Histoire d'Alice, qui ne pensait jamais à rien (et de tous ses maris plus un)

Francis Dannemark aux édtions Pocket




    Paul a cinquante-quatre ans, sa mère vient de décéder. A l'enterrement, une femme l'aborde, c'est Alice sa tante, la soeur de sa mère. Paul ne sait rien de cette tante dont on ne parlait jamais. Il sait juste qu'elle existe. Le neveu et la tante vont se rapprocher. Paul étant libre des ses mouvements, sa femme ayant du se rendre aux Etats Unis pour s'occuper de sa fille, il va retrouver Alice tous les jours. Chaque jour Paul aura un nouvel épisode du feuilleton de la vie de sa tante. Il va vivre ces moments  comme le prince des Mille et Nuits auquel Shéhérazade racontait des histoire. Il va se laisser porter par l'histoire peu banale de sa tante, personnage attachant avec qui il fait enfin connaissance.

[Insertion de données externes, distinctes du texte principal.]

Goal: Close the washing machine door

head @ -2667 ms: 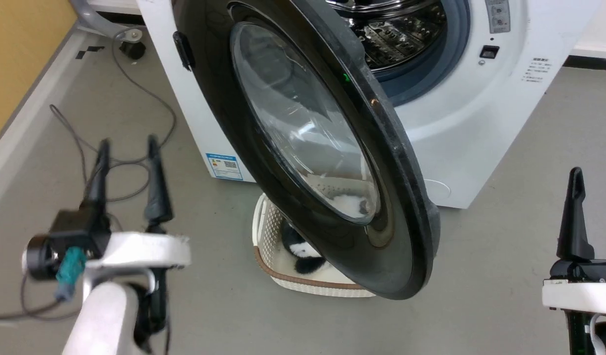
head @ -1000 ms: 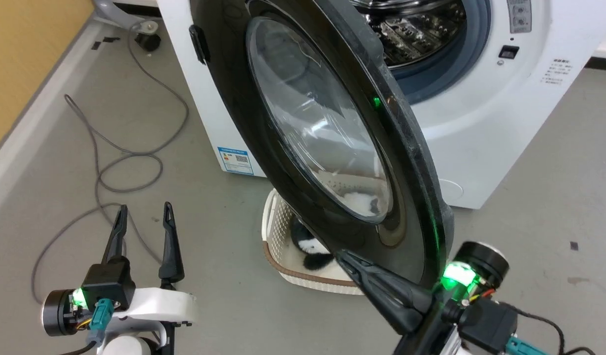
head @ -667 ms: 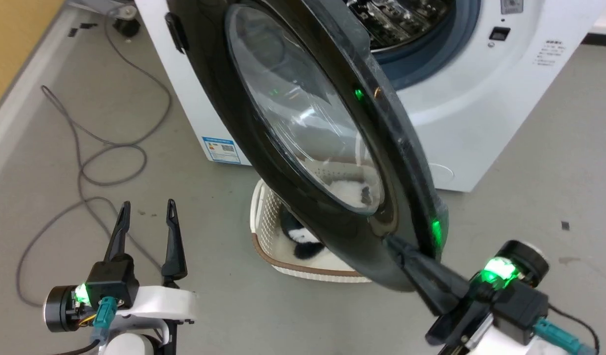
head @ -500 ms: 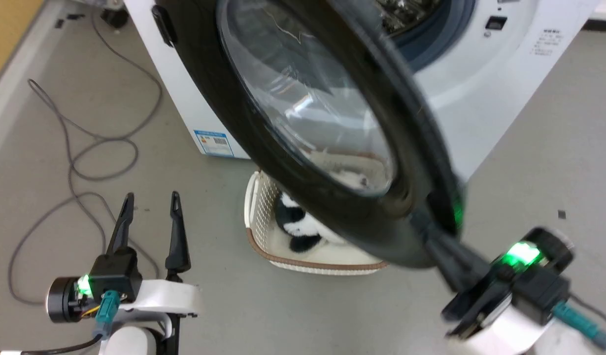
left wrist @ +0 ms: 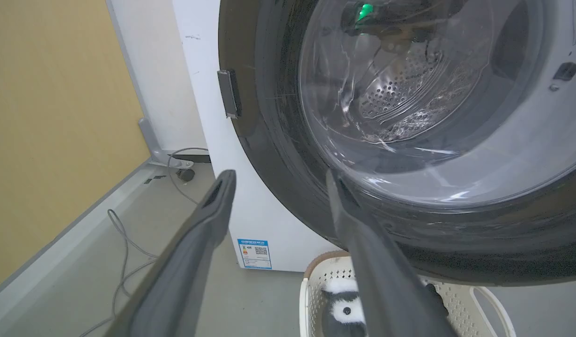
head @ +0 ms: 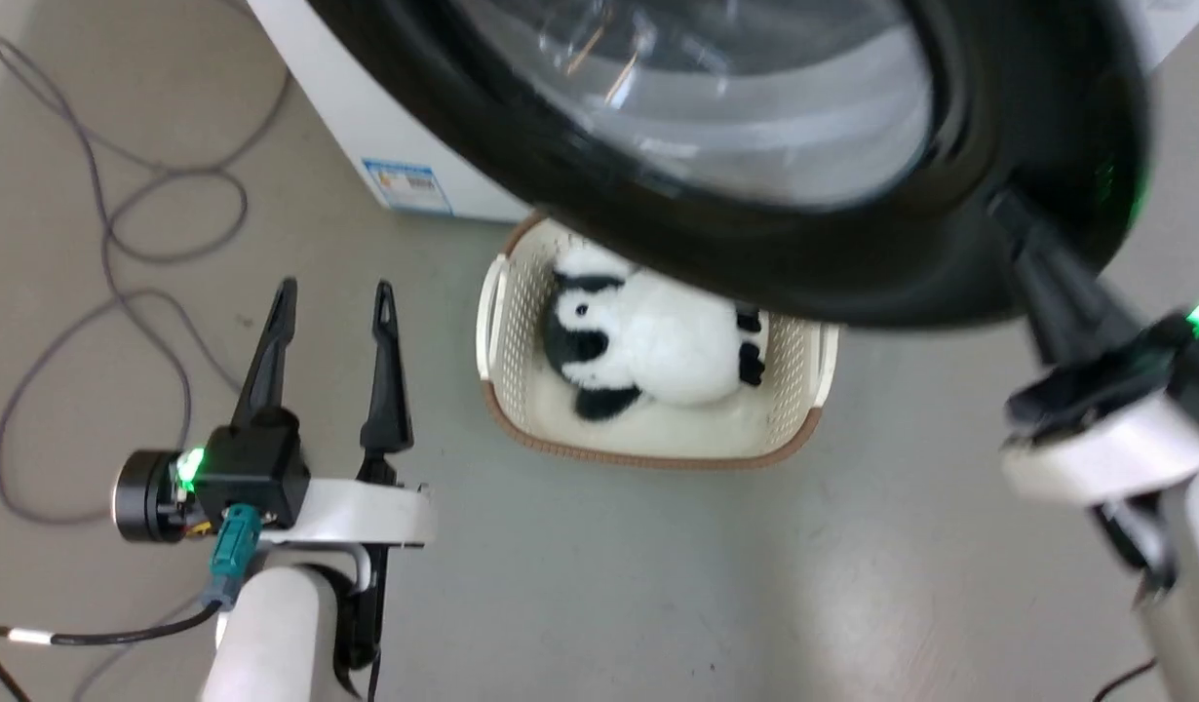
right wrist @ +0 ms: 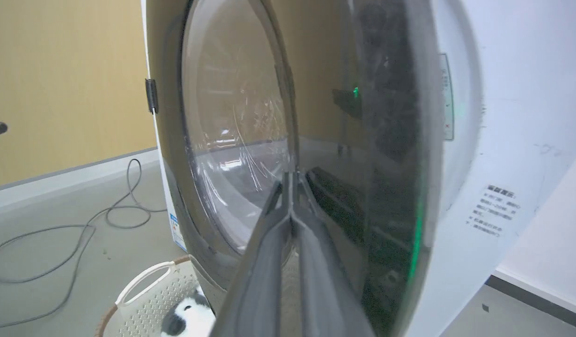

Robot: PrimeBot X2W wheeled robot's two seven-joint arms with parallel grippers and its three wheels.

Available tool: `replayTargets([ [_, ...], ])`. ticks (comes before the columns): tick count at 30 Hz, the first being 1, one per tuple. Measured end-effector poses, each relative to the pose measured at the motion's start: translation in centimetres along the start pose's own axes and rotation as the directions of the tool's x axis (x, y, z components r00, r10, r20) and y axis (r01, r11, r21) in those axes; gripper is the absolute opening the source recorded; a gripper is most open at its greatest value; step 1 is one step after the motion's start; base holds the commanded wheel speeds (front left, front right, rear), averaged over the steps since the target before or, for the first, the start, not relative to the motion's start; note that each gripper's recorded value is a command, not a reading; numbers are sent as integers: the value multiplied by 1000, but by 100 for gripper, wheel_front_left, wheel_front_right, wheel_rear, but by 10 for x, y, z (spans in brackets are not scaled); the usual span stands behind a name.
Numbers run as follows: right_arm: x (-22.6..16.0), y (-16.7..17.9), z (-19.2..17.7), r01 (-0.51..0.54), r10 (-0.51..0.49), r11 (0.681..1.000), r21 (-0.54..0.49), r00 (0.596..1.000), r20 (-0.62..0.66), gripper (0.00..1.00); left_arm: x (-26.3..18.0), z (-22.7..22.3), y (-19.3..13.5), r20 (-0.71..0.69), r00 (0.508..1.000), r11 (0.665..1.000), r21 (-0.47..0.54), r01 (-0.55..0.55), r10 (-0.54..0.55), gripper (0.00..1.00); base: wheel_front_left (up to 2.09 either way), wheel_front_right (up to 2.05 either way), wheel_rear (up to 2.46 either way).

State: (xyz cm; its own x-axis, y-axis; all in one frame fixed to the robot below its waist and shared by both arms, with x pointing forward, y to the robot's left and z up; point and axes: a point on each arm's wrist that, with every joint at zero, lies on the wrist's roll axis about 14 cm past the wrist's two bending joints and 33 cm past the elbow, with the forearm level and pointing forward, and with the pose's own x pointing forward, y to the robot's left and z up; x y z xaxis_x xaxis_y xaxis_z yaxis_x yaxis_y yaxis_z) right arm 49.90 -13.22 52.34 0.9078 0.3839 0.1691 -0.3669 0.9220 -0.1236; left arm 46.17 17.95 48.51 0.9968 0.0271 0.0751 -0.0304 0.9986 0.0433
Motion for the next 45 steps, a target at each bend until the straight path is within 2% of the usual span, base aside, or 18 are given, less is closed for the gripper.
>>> replayTargets([
  [11, 47, -50, -42, 63, -67, 996, -67, 996, -58, 0, 19, -22, -3, -27, 1000, 1000, 5, 10, -10, 100, 0, 0, 0],
  [19, 86, -84, -53, 103, -111, 989, -110, 992, -63, 0, 24, -35, 3, -52, 999, 1000, 3, -9, 9, 100, 0, 0, 0],
  [30, 97, -90, -62, 112, -122, 988, -110, 988, -92, 0, 22, -37, 9, -60, 998, 1000, 5, -26, 27, 100, 0, 0, 0],
  [34, 95, -92, -47, 129, -137, 986, -110, 988, -67, 0, 21, -29, 10, -47, 998, 999, 4, -33, 33, 100, 0, 0, 0],
  [39, 79, -94, -9, 177, -177, 979, -97, 984, 14, 0, 15, -15, 14, -25, 998, 999, 0, -52, 52, 100, 0, 0, 0],
  [45, 44, -79, 72, 218, -191, 969, -118, 960, 206, 0, -3, -2, 20, -15, 997, 997, 1, -73, 73, 100, 0, 0, 0],
])
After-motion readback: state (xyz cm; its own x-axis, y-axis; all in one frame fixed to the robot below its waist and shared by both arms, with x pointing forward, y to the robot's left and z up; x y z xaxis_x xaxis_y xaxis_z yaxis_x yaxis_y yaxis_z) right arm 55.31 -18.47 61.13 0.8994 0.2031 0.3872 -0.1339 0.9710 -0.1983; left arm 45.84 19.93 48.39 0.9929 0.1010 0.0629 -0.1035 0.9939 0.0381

   Alice a parcouru le monde avec ses maris successifs. La belle n'a pas de chance, elle semble porter malheur aux hommes qui la demandent en mariage. Elle vit des histoires très courtes avec chacun d'eux, courtes mais intenses, qui la transforment, qui la font avancer dans la vie, exercer différents métiers s'adapter à différentes langues. Chaque fois bien sûr le deuil est présent, intense, mais chaque fois Alice se laisse séduire presque malgré elle par les promesses de bonheur d'un nouvel amour. Dans son parcours initiatique et amoureux, Alice est soutenue par l'une des ses belles-mères de qui elle restera proche toute sa vie, Maggie, personnage haut en couleur et plein de sagesse.


   "Maggie m'avait dit une fois que la seule façon avoir une chance d'être heureux, c'est d'accepter que rien n'est jamais certain, que rien n'est définitif, ni les bonnes choses... ni les mauvaises. Elle avait réussi à me faire sourire en me disant que les certitudes sont des parapluies qui ne s'ouvrent que les jours où il fait beau et qu'alors ils nous gâchent la lumière du soleil.



    Histoire d'Alice, qui ne pensait jamais à rien (et de tous ses maris plus un) est un roman léger, poétique, une vague de tendresse dans un monde qui en a bien besoin. J"ai été touché par le personnage d'Alice, par son aptitude au bonheur malgré les coups durs de la vie. Le personnage de Maggie m'a lui  séduit par sa philosophie pleine de sagesse et son humour omniprésent! Francis Dannemark signe là un roman qui se déguste comme un bonbon, mais pas de ses bonbons trop sucrés écoeurants, non, un bonbon acidulé. Un livre qui fait du bien.


    "Mais Wilbur était mort en me laissant quelque chose de plus précieux que de l'argent : j'avait compris que l'on ne vit qu'un jour à la fois, et plutôt aujourd'hui que demain."